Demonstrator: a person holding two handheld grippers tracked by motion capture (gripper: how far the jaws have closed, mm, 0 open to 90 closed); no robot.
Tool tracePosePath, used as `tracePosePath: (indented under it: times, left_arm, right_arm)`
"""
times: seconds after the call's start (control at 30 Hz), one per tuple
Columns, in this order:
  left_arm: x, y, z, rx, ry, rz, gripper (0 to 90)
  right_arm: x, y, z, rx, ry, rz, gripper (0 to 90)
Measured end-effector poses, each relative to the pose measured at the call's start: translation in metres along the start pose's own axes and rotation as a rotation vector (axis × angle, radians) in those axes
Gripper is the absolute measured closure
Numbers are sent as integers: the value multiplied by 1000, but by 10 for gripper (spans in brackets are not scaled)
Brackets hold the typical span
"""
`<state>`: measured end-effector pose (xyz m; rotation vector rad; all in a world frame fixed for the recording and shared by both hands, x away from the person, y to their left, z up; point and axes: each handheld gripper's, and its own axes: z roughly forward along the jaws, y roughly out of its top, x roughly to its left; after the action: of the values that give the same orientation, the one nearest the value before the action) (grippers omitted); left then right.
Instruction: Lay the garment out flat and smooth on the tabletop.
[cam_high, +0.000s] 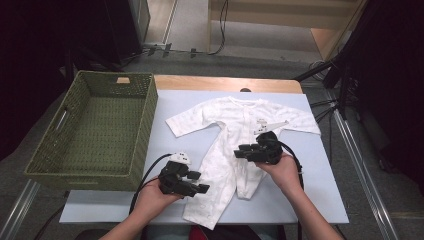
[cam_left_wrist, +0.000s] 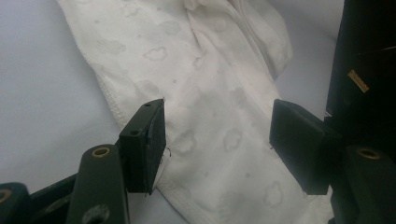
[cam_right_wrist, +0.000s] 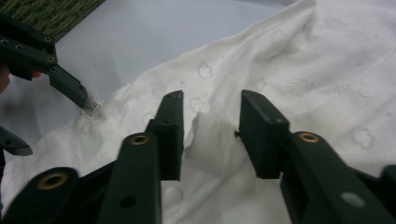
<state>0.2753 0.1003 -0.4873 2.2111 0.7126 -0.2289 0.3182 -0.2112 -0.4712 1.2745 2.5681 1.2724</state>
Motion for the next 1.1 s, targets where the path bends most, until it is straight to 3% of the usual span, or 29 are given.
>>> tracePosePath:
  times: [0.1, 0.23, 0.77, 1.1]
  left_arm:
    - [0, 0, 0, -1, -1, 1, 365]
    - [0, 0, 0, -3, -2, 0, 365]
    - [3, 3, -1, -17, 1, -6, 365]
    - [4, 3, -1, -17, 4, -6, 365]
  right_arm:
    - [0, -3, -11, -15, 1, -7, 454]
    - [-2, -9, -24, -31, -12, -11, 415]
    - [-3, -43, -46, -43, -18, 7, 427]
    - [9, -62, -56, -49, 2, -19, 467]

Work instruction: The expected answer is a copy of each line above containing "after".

Exercise result:
times: seconds after the call's start (control at 30 Hz), one per tuple
`<state>`: measured end-effector pose (xyz m; rotation vector rad; all in a world frame fixed for the recording and shared by both hands, x away from the person, y to their left, z up; point and axes: each handheld gripper's, and its own axes: z roughly forward along the jaws, y roughly out of its top, x roughly to its left; after the action: of the values that give the same orientation, the one nearest the value before the action) (grippers omitted); left then right.

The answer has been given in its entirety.